Untuk memperkuat upaya penipuan tersebut, pengunggah juga menyertakan sebuah poster digital yang dirancang seolah-olah merupakan pengumuman resmi. Poster tersebut memuat instruksi yang bersifat persuasif guna meyakinkan para pengguna internet yang sedang mencari informasi bantuan ekonomi.
"Silakan lakukan pengecekan melalui tautan yang tersedia di dalam postingan ini untuk mengetahui apakah Anda terdaftar sebagai penerima bansos tunai" bunyi keterangan dalam poster digital tersebut.
Tim Cek Fakta Liputan6.com mengonfirmasi bahwa klaim mengenai tautan pendaftaran tersebut adalah sepenuhnya hoaks atau berita bohong. Situs yang dituju melalui tautan tersebut terindikasi sebagai sarana phising yang dapat membahayakan keamanan data pribadi masyarakat secara luas.
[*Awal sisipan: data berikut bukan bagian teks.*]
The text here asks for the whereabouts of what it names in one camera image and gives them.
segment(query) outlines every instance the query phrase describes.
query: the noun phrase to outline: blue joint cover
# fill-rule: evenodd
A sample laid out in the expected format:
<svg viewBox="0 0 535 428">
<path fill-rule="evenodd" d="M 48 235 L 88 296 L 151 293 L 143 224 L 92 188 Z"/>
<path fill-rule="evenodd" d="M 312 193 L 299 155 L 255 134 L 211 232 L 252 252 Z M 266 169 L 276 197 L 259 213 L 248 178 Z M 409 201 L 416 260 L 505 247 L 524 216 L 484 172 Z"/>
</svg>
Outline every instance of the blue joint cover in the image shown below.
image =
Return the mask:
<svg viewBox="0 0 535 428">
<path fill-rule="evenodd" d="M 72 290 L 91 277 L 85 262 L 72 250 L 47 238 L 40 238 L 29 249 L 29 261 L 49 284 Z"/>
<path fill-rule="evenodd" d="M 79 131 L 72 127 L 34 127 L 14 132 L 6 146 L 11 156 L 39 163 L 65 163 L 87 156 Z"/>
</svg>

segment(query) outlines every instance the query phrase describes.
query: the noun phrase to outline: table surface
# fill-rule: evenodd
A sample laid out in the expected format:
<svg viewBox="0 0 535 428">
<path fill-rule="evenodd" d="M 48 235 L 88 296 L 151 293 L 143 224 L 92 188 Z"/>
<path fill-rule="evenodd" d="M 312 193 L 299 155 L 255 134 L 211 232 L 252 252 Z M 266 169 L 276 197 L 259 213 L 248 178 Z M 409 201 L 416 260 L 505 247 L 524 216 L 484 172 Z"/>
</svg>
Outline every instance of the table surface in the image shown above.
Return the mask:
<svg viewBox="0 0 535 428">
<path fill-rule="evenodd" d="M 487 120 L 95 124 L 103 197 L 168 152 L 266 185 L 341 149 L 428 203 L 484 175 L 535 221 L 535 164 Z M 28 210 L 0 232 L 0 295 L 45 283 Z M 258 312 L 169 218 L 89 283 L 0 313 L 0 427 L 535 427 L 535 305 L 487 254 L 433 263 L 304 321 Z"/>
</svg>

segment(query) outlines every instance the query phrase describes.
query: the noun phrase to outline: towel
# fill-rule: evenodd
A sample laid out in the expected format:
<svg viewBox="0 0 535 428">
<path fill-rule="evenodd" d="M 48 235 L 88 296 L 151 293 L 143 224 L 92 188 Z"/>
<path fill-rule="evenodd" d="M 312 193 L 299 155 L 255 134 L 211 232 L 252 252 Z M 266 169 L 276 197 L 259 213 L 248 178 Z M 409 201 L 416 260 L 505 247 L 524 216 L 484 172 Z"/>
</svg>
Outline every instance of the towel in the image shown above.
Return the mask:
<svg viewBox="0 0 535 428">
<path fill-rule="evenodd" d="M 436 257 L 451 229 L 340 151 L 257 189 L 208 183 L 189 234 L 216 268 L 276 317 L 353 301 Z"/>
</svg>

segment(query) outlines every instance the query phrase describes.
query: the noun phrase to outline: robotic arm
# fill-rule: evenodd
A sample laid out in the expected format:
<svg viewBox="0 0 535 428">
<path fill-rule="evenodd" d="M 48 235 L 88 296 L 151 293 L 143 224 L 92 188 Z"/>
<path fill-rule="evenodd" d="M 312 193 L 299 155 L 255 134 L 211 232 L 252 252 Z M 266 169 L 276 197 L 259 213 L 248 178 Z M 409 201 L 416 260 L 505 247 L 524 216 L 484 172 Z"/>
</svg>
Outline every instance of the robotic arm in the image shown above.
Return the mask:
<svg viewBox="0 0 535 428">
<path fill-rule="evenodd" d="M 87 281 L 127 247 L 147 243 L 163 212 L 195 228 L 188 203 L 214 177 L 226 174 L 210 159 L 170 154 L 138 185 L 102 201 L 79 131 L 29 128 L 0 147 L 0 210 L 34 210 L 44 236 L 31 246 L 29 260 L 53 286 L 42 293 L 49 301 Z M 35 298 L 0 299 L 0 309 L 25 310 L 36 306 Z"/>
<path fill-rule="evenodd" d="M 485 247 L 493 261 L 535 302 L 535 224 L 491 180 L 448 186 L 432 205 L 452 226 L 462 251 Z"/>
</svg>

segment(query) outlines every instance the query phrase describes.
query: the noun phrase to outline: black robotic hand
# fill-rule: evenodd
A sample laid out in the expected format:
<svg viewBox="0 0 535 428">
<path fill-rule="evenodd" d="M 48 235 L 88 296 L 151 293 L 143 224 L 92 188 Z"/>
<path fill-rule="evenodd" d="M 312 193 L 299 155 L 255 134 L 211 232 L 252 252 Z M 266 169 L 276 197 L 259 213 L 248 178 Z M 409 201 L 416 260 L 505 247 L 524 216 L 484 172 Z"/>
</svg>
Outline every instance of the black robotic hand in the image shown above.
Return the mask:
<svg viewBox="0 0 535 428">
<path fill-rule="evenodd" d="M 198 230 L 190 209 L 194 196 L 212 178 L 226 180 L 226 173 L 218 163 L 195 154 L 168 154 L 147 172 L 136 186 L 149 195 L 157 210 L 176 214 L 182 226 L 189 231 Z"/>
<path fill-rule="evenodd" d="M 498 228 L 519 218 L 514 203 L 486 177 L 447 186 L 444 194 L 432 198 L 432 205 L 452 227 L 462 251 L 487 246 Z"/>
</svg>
Secara analitik, pola penyebaran hoaks ini memanfaatkan urgensi kebutuhan ekonomi masyarakat untuk mengarahkan mereka ke situs web yang meminta informasi identitas. Kementerian Sosial (Kemensos) menegaskan bahwa seluruh proses pengecekan status bantuan hanya dilakukan melalui kanal komunikasi formal yang telah disediakan secara resmi.
Masyarakat yang ingin memastikan status kepesertaan mereka diimbau untuk hanya mengakses situs cekbansos.kemensos.go.id. Selain itu, pemerintah juga menyediakan aplikasi seluler resmi bernama "Cek Bansos" yang dapat diunduh melalui platform distribusi aplikasi digital yang sah.
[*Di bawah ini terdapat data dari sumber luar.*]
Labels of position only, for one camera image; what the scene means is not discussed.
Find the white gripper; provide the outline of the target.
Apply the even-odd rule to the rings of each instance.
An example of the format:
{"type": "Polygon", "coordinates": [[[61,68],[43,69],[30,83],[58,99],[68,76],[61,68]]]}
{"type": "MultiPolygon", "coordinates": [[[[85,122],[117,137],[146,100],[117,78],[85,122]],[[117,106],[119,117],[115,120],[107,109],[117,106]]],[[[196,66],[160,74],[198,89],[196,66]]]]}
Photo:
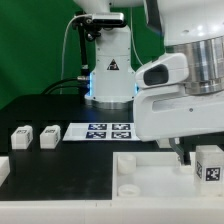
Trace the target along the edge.
{"type": "Polygon", "coordinates": [[[142,141],[170,138],[184,164],[184,150],[174,138],[224,131],[224,91],[204,96],[179,96],[176,90],[154,95],[142,90],[134,100],[135,133],[142,141]]]}

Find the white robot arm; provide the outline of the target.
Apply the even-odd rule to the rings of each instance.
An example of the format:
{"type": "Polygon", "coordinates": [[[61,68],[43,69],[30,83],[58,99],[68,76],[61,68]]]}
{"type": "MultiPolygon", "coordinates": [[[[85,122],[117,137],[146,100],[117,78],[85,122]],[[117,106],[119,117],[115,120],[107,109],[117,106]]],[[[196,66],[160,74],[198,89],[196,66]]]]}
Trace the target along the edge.
{"type": "Polygon", "coordinates": [[[153,141],[224,131],[224,0],[73,0],[96,39],[85,100],[133,105],[135,133],[153,141]],[[130,29],[116,7],[142,6],[165,53],[132,71],[130,29]]]}
Proses verifikasi pada sistem resmi Kemensos dirancang dengan standar keamanan tinggi, di antaranya mewajibkan input 16 digit Nomor Induk Kependudukan (NIK) dan detail wilayah domisili. Pengguna juga harus melewati sistem captcha untuk memastikan bahwa pengakses adalah manusia, bukan program komputer otomatis.